Stop the guilt when making decisions!

Do you know just how much of a powerful motivator guilt is?

Guilt traps people in places and relationships that they don’t really want to be in.

It also makes people behave in ways that isn’t true to them.

And it will eventually be turned into resentment.

Resentment for the time that you’ve wasted staying in that relationship, for giving someone so much of your time and your life, for putting so much energy into a relationship when the other person isn’t doing the same.

Resentment that everyone in the family treats you like a piece of dirt or don’t take your feelings / needs into consideration.

What you need to realise is that you’ve trained the people around you, you’ve shown them how to treat you by how you’ve treated yourself.

If you’re always putting everyone’s needs first, I want you to take a moment to ask yourself why.

Why are you putting yourself last?

Stop letting your guilt stop you from saying what needs to be said because you may upset someone.

Stop beating yourself up with thoughts that there’s something that you “should” have done better.

I just want to mention here that guilt isn’t always a bad thing. Guilt can make us think before we act, and that’s a good thing.
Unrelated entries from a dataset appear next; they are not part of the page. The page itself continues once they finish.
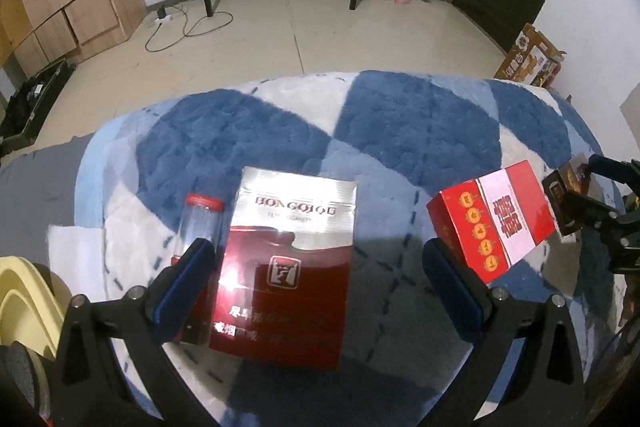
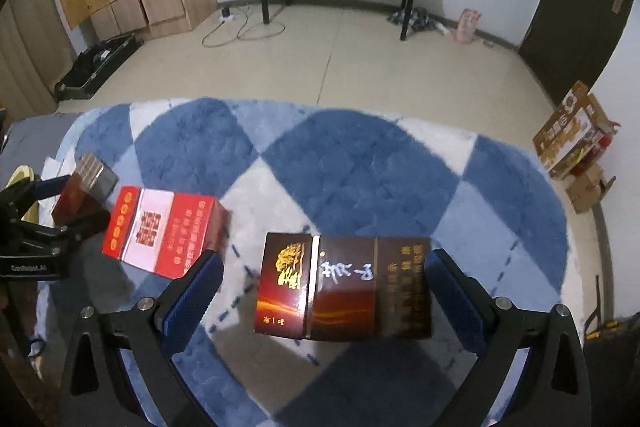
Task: Organize rigid objects
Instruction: 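Grasp the dark brown lion box with the right tool while the left tool approaches the red-capped tube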
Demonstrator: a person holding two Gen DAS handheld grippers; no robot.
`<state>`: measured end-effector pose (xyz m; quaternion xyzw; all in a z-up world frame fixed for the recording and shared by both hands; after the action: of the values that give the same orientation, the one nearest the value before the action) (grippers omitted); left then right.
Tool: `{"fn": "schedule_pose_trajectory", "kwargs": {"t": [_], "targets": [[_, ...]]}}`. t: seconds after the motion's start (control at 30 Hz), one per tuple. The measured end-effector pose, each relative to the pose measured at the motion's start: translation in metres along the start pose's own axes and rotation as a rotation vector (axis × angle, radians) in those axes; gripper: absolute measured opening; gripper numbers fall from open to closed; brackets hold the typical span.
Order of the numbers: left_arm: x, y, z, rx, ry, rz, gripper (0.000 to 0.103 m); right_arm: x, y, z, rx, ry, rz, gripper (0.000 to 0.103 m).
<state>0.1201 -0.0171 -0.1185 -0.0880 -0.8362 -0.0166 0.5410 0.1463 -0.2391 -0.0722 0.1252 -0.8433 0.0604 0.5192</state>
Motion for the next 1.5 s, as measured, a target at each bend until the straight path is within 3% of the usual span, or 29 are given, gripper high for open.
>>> {"fn": "schedule_pose_trajectory", "kwargs": {"t": [0.23, 0.33, 0.5, 0.53, 0.63, 0.7, 0.83, 1.33, 1.4, 1.5], "targets": [[0.012, 0.008, -0.006, 0.041, -0.034, 0.076, 0.103, -0.007, -0.004, 0.001, -0.026, -0.016, 0.039, 0.103], [0.02, 0.039, -0.002, 0.088, -0.039, -0.027, 0.103, -0.005, -0.013, 0.001, -0.053, -0.013, 0.026, 0.103], [0.027, 0.088, 0.003, 0.25, -0.073, -0.027, 0.102, -0.02, -0.012, 0.007, -0.039, 0.036, 0.025, 0.103], [0.023, 0.091, 0.007, 0.239, -0.052, -0.073, 0.099, -0.021, -0.01, 0.007, -0.03, 0.043, 0.026, 0.103], [0.024, 0.099, 0.01, 0.243, -0.037, -0.122, 0.066, -0.024, -0.007, 0.007, -0.015, 0.048, 0.02, 0.103], [0.028, 0.103, 0.012, 0.224, -0.043, -0.199, 0.063, -0.025, -0.006, 0.007, -0.009, 0.049, 0.023, 0.103], [0.017, 0.105, 0.016, 0.201, -0.013, -0.215, 0.063, -0.027, -0.006, 0.008, -0.008, 0.053, 0.024, 0.103], [0.018, 0.076, 0.011, 0.14, -0.004, -0.08, 0.062, -0.027, -0.009, 0.01, -0.009, 0.055, 0.017, 0.103], [0.018, 0.073, 0.011, 0.121, 0.006, -0.092, 0.062, -0.027, -0.009, 0.01, -0.006, 0.058, 0.02, 0.103], [0.032, 0.071, 0.007, 0.137, -0.036, -0.082, 0.063, -0.027, -0.008, 0.01, 0.0, 0.059, 0.021, 0.103]]}}
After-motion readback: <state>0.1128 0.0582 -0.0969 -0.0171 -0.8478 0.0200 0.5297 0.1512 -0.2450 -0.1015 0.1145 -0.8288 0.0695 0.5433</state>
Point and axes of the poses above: each gripper's, at about its wrist camera, not at the fingertips, and x roughly against the way its jaws point, y to its left, z to its underside, the point moved 9 cm from there along -x, roughly the way its jaws point, and after that the axes turned 5 degrees about y, right-handed, at the moved point
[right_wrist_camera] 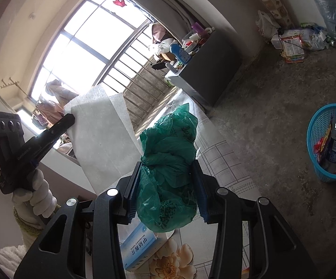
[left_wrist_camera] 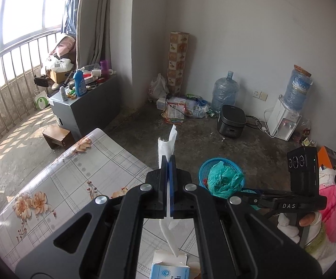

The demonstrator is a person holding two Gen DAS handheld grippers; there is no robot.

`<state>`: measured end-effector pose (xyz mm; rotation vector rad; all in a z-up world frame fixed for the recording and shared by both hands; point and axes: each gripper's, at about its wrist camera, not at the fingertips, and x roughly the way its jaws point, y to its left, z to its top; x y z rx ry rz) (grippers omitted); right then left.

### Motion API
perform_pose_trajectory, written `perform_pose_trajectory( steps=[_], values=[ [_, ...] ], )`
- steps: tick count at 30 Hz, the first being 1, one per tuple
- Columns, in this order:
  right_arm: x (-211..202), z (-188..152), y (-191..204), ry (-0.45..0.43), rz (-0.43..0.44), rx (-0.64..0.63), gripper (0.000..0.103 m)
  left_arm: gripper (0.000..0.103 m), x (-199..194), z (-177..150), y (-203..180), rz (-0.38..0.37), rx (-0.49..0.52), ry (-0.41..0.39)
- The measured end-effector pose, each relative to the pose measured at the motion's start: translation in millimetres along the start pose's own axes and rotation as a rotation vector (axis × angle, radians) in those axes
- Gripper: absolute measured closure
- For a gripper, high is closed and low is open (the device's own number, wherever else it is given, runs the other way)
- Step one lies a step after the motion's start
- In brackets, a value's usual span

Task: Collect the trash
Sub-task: 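Carry the green bag and tissue over the blue basket with both tools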

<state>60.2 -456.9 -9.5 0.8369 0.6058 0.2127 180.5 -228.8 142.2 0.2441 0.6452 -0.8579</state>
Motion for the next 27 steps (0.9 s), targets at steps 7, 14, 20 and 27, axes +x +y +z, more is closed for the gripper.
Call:
perform_pose_trajectory(
  steps=[7,14,20,27],
  values=[
    [-34,9,-36,-0.09,-0.046,0.06,0.062,0.103,46,17,-61,-0.083,0.084,0.047],
    [-73,13,-95,-0.198,-0.135,0.182,0.062,0.103,122,29,-125,-0.163,0.139,0.126],
    [-100,13,-170,-0.29,-0.334,0.331,0.062,0.103,212,23,-169,-0.221,0.162,0.257],
    [-99,-2,-248,-0.303,-0.419,0.504,0.062,0.103,310,-2,-212,-0.269,0.177,0.388]
  ],
)
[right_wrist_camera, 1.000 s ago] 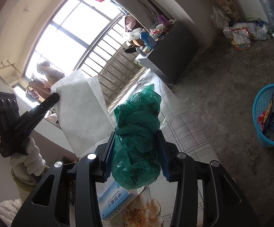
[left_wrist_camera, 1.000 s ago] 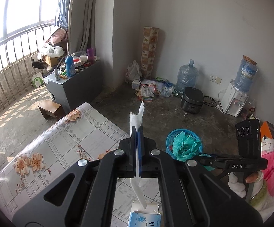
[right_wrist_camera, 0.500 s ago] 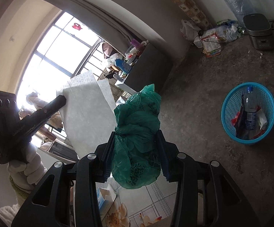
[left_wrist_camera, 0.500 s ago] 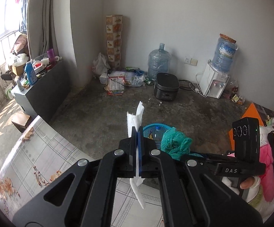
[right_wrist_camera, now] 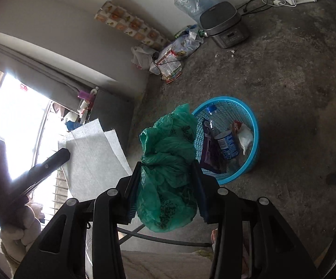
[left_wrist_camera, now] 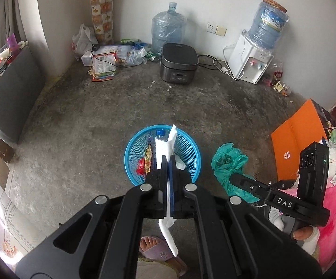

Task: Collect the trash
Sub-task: 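Carry the green bag and tissue over the blue basket with both tools, then open both tools to drop the green bag and tissue into the basket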

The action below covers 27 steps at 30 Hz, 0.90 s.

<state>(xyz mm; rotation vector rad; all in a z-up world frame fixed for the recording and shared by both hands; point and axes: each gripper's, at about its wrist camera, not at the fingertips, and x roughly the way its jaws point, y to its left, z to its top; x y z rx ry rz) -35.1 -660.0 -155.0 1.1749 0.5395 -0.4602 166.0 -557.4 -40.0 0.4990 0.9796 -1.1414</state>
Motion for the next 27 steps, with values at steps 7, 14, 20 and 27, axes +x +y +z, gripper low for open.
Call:
perform_pose_trajectory(
  steps=[7,14,20,27],
  values=[
    [52,19,-38,0.03,-0.042,0.075,0.062,0.103,85,8,-7,-0.015,0.01,0.099],
    [132,34,-81,0.111,-0.173,0.119,0.042,0.066,151,11,4,0.092,0.03,0.19],
    [127,19,-93,0.09,-0.185,0.149,0.042,0.059,133,14,19,0.089,0.012,0.173],
    [85,17,-51,-0.016,-0.181,0.038,0.042,0.05,38,13,45,0.097,0.021,0.105]
  ],
)
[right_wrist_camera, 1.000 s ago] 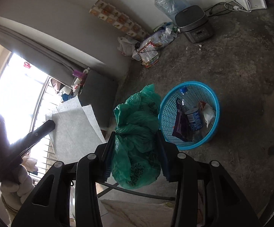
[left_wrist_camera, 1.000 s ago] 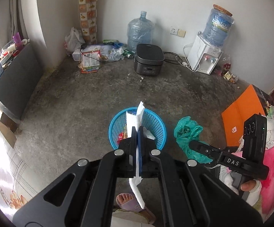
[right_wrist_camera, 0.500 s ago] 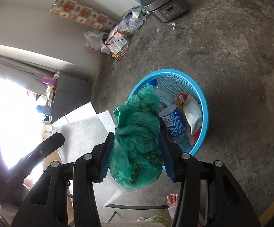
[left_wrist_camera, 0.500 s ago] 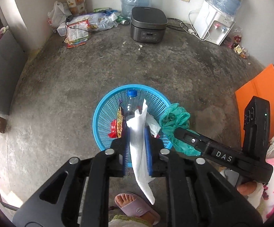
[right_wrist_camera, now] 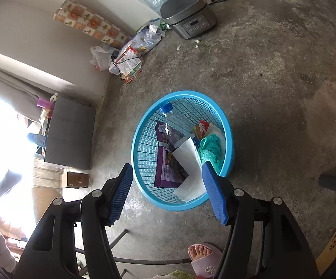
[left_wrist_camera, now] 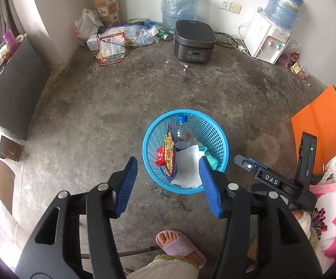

What I’m talking about is the guilt that your upbringing, partner or maybe just society has created that stops you from enjoying your life and doing things for you, putting yourself first ….. because it makes you feel guilty.

There’s a number of reasons why we feel guilt and what you need to do is be aware of your actions and words.

Make a note of how you speak about yourself and how often you put your needs last and start changing those actions with no guilt.

I hear so many parents complain that their teenage / adult children don’t help around the house.

You’ve trained them to be lazy little shits with mummy doing everything for them.

You’ve trained them to think they are the centre of the universe and that their needs should always come first …. Tell me, is that a healthy way for an adult to think?

So, start learning to say ‘no’ I can’t help you with that – and walk away without guilt or explanation because you don’t have to explain to anyone why you say no.

Learn to say ‘sorry’ you can’t do that afternoon sport because I’m going for a facial.
Learn to make positive comments about yourself.

I’m not saying stuff everyone and be totally self-centered, it’s about balance, and balance is putting yourself first on an equal level with those that you put first around you.

Because YOU deserve just as much time and attention as anyone else.

Stop giving in because of guilt.

And start living a life that is guilt free.